START Data for analysis
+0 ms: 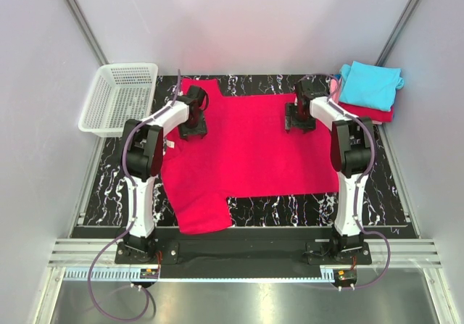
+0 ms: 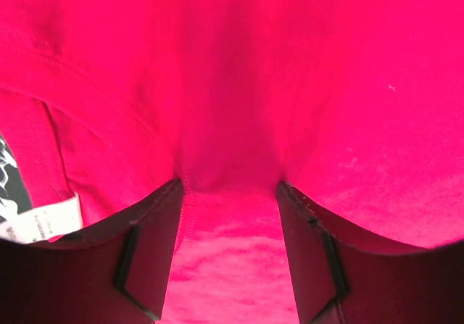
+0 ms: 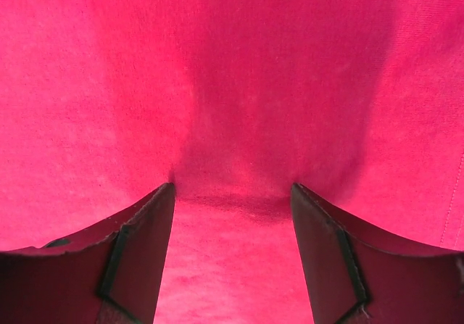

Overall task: Fold and stack the t-shirts
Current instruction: Flatten the tshirt out

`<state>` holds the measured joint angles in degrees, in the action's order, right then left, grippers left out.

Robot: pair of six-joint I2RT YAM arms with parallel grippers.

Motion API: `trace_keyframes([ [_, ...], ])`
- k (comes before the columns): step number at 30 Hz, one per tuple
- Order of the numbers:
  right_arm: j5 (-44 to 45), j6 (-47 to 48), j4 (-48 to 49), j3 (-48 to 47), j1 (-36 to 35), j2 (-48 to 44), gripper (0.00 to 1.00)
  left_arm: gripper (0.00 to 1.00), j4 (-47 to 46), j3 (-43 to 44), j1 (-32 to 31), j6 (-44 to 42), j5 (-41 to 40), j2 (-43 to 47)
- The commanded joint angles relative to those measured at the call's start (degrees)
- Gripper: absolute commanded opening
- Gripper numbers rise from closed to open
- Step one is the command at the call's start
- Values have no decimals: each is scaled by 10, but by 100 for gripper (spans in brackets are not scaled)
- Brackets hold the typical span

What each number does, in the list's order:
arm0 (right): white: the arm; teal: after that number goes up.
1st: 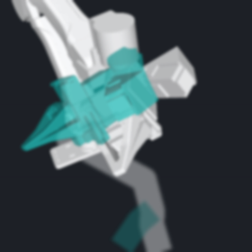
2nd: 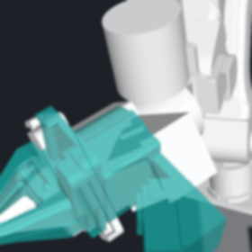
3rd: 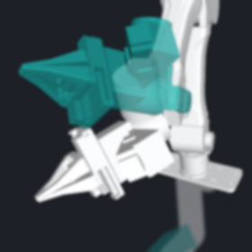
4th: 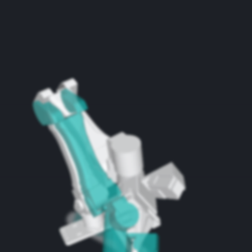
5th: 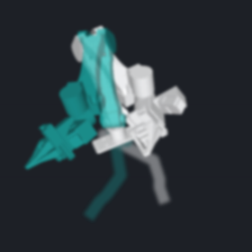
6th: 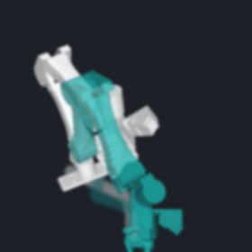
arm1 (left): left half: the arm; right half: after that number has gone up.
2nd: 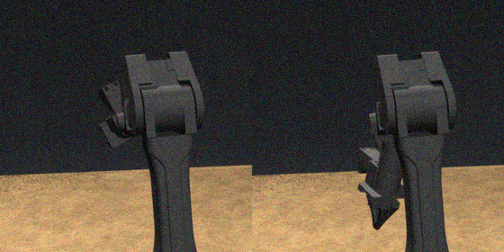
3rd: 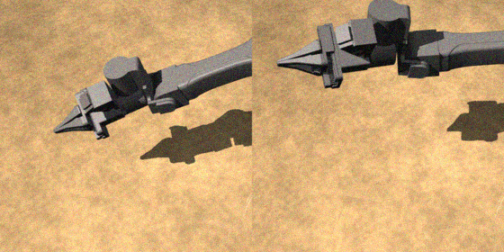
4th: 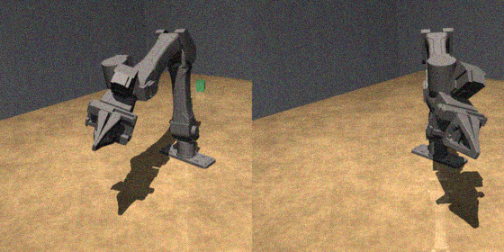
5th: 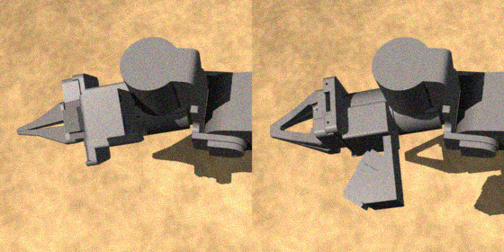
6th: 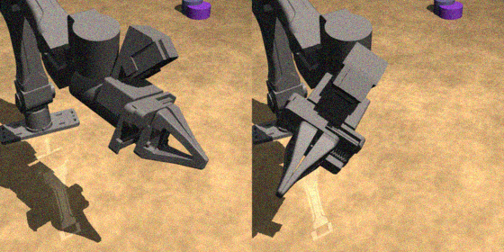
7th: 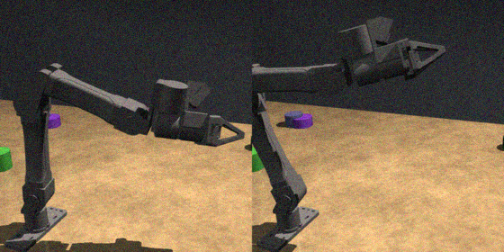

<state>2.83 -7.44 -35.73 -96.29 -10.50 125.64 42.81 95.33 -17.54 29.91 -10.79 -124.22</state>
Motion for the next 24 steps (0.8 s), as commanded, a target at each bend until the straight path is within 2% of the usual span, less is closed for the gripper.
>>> trace_keyframes([
  [1, -6, -21, -30, 53, -1, -12, 72, 60, 17, -49, -19, 14, -22, -1],
  [6, -12, -34, -22, 100, -3, -46, 71, 60, 15, -97, -34, 26, -27, 14],
  [17, -22, -64, 8, 236, -24, -118, 70, 59, -1, -240, -77, 70, -43, 108],
  [24, -22, -82, 19, 302, -37, -209, 67, 59, -9, -308, -105, 98, -49, 145],
])
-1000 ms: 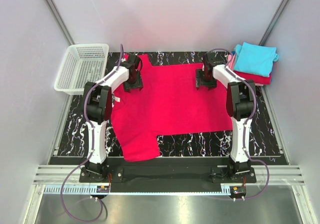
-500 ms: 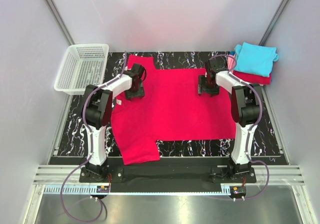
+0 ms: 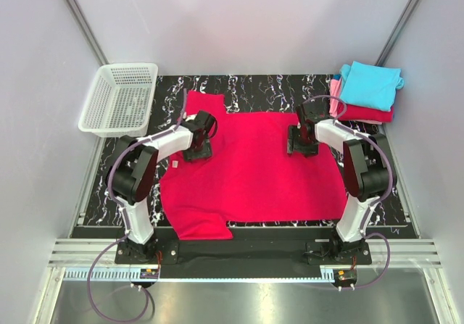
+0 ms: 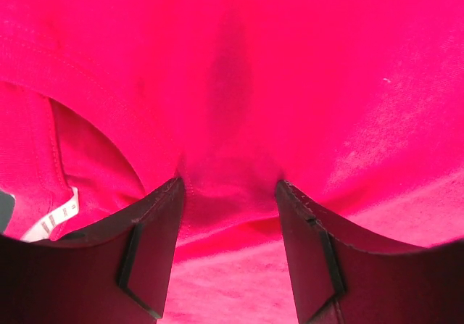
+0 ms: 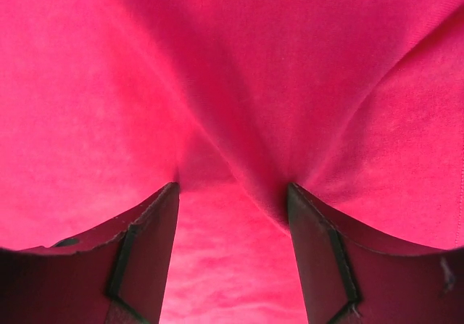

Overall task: Fold and stack the t-shirts
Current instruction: Flatten the tshirt out

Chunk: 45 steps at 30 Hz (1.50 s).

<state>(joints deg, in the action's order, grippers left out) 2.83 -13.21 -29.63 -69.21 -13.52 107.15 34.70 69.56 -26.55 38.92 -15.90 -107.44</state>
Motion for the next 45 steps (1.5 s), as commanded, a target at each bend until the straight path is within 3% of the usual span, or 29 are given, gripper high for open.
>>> trace_keyframes([
  [1, -9, -22, -45, 31, -7, -30, 67, 59, 72, -57, -17, 10, 3, -20],
  [7, 3, -25, -81, 7, -8, -65, 69, 58, 83, -43, -18, 13, -9, 45],
  [11, 20, -28, -87, -22, -8, -112, 73, 60, 104, 24, -17, -1, -13, 97],
  [16, 40, -19, -114, -109, -8, -113, 75, 68, 123, 143, 0, -18, -14, 96],
  [21, 64, -4, -115, -181, -2, -50, 80, 69, 136, 267, 51, -16, 25, 9],
  [28, 13, -15, -79, -252, 45, 34, 82, 63, 174, 593, 129, -6, 97, -222],
  [31, 2, -9, -71, -288, 53, 74, 81, 63, 159, 687, 152, -3, 121, -299],
  [45, -27, -9, -56, -353, 60, 154, 80, 61, -47, 619, 193, -30, 176, -356],
])
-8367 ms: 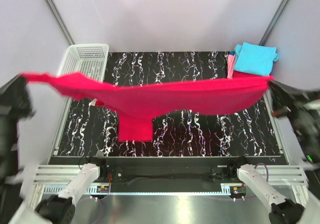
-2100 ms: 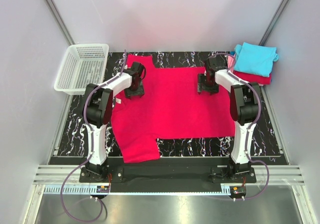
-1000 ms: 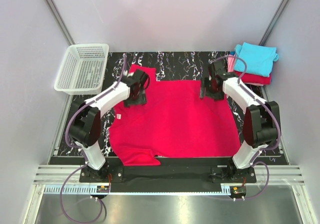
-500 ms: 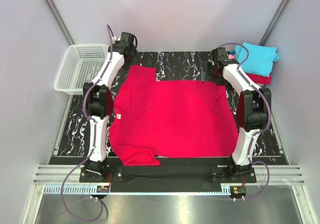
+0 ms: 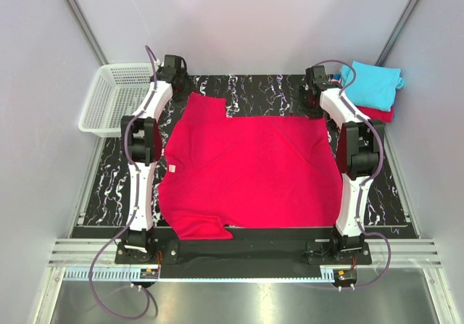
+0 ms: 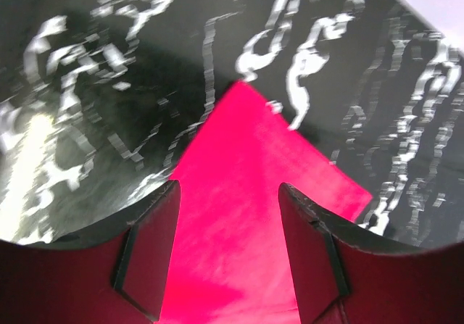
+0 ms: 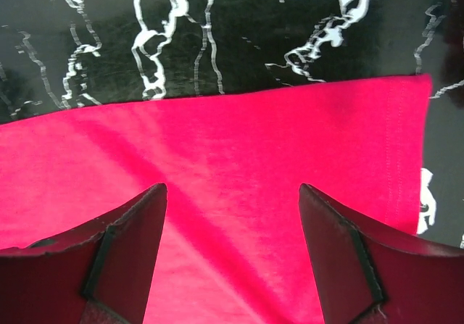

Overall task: Fold and stack the t-shirts
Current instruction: Flatten the tshirt out, then fold the tshirt

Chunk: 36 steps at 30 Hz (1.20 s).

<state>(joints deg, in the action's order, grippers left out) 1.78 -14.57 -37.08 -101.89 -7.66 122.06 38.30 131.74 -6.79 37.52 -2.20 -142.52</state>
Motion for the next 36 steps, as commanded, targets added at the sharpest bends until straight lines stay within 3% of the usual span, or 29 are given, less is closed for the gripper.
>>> trace_keyframes([
  [1, -31, 4, 19, -26, 3, 5, 80, 61, -106, -3, -4, -15, 44, -8],
  [8, -46, 5, 24, -2, 10, -16, 80, 61, -144, 1, -2, 12, 24, -27],
  [14, -65, -3, 37, 40, 19, -46, 79, 59, -128, -11, 0, 56, -61, -30],
  [20, -71, -9, 43, 67, 26, -67, 79, 56, -90, 45, 1, 83, -43, -77],
  [25, -77, -13, 48, 77, 29, -77, 78, 53, -85, 40, 1, 97, -38, -85],
  [30, -80, -14, 52, 85, 31, -82, 77, 42, -87, 47, 1, 98, -37, -95],
  [36, -80, -16, 53, 95, 34, -81, 77, 20, -97, 53, 1, 97, -34, -105],
])
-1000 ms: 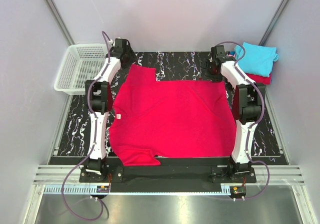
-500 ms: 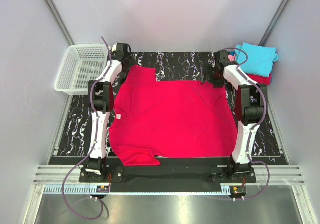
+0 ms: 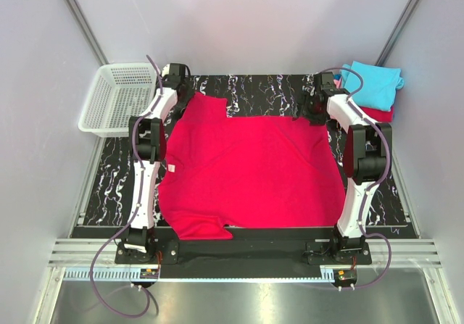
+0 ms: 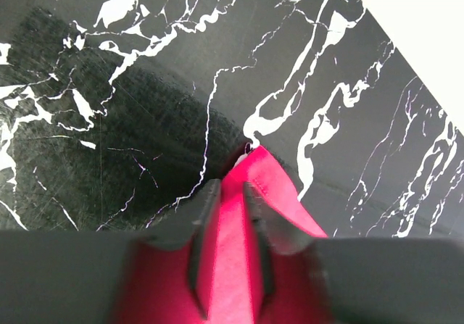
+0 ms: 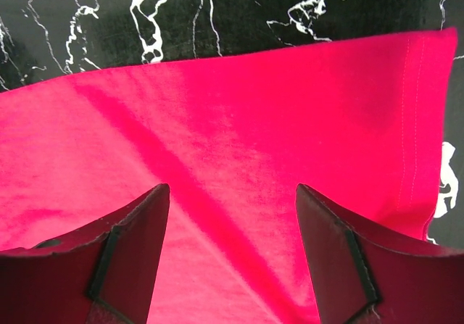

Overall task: Fold and stack the t-shirts
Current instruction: Fold the tshirt

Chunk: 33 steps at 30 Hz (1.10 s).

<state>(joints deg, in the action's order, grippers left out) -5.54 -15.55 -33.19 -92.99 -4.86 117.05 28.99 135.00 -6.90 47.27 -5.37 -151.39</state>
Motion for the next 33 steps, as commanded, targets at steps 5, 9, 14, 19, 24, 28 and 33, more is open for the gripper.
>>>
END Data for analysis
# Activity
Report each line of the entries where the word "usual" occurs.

# Answer to the problem
Motion for the next 24 steps (0.8 s), as commanded, a target at each bend until the straight path is within 2% of the usual span, less is closed for the gripper.
Motion for the next 45 steps (1.5 s), as commanded, a target at each bend until the straight path is within 3% of the usual span, or 29 are given, gripper high for open.
Motion for the next 36 steps, as commanded, targets added at the sharpest bends until straight lines stay within 3% of the usual span, or 29 are given, less is closed for the gripper.

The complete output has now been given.